Gabriel, the oldest, had a darkroom and developed his own photographs; Becky posed for him, unembarrassedly arranging her face to look its best whenever called upon. If Gabriel turned the camera on Gina, she swiveled away, protesting and sulking, so he soon stopped trying. The house was filled with vivid black-and- white pictures, in which the lives of this family seemed poignant and enchanting, even beyond what you could grasp in ordinary everyday contact with them. Gina studied the photographs with the same yearning she felt over the fashion pictures in magazines: trying to understand how one might possess oneself with such certainty, and know so confidently how to live.
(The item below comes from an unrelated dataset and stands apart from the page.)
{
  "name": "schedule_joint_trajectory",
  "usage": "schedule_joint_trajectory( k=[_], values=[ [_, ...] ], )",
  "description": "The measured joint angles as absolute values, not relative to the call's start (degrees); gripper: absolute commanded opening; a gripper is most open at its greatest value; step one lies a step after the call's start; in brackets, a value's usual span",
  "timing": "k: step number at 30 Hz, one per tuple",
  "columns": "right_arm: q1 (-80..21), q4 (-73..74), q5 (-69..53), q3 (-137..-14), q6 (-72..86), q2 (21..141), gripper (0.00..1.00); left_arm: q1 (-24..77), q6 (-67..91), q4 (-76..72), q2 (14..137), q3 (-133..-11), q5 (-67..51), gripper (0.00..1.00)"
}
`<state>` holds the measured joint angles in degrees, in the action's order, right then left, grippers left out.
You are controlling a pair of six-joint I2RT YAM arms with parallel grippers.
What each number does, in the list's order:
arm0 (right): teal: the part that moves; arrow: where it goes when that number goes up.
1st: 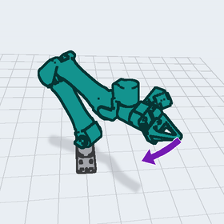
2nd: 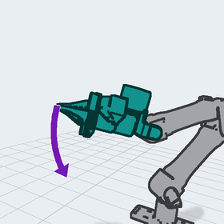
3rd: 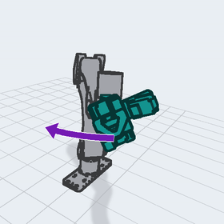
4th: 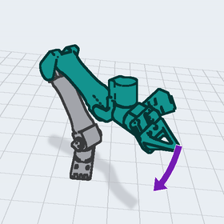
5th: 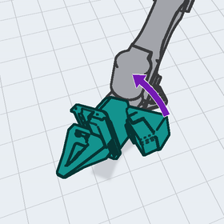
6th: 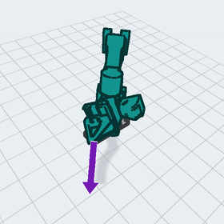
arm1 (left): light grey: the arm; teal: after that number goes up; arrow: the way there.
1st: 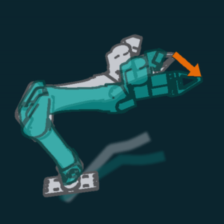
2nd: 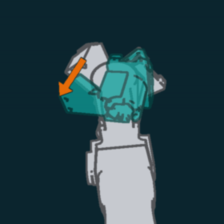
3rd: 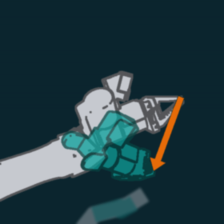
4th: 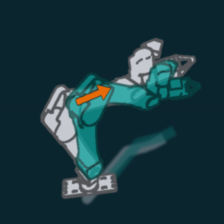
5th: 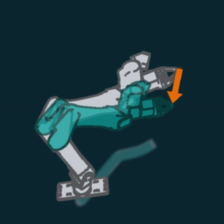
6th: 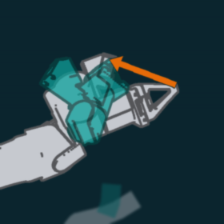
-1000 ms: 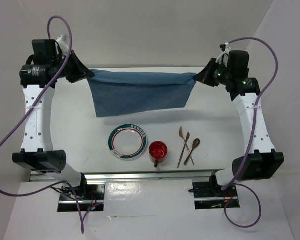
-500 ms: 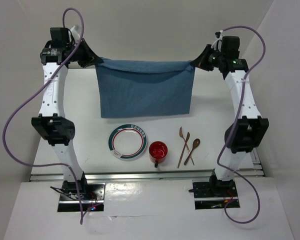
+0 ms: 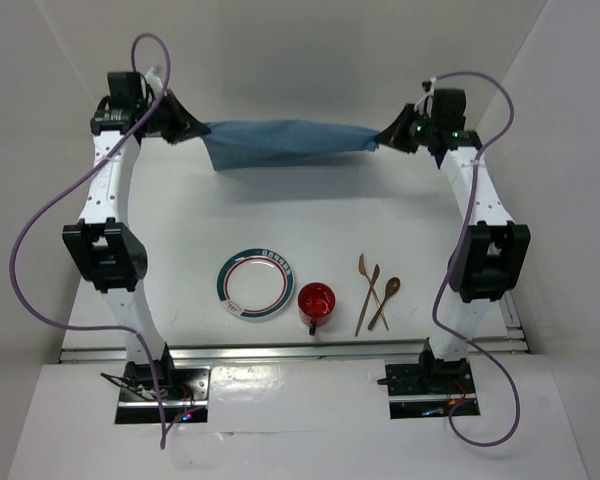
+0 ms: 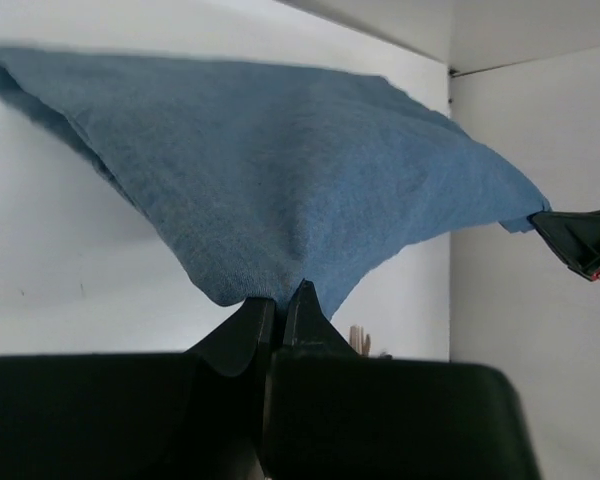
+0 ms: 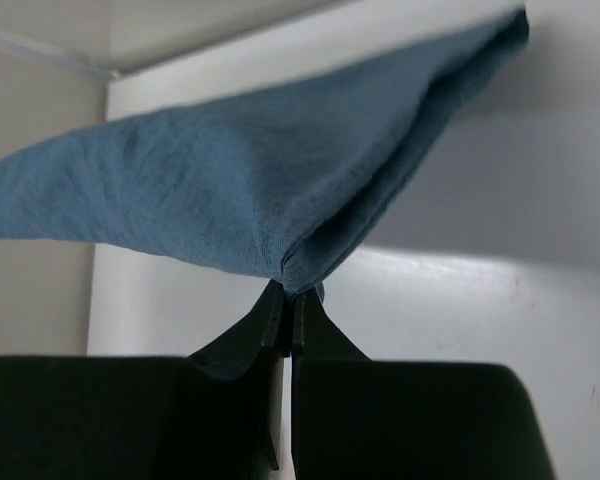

They were all beautiful. Gabriel and Becky looked like Mamie, small with pretty faces, turned-up noses, and huge eyes. The others looked like their father, who was in the South of France with friends. (A separation that seemed to Gina, whose parents did everything together, both strange and significant: her mother had hinted, out of confidences accorded while she was crawling around a hemline with her mouth full of pins, that all was not well in Mamie's marriage. Still, Dickie's absence was a great relief. Gina had seen him only once or twice, when he came to pick up Mamie after a fitting, but it had been enough to know that he was terrifying, tall and tanned and savagely impatient.) Tom and Josh-Josh was the nearest boy to Gina in age-were tall, with slim long bodies, fine skin taut over light strong bones, sensitive-knuckled hands and feet. She had got used to their near-nakedness on the beach in swimming trunks, or bare-chested in cutoff jeans. It was 1974: they wore their sun-bleached hair long, and they walked barefoot everywhere.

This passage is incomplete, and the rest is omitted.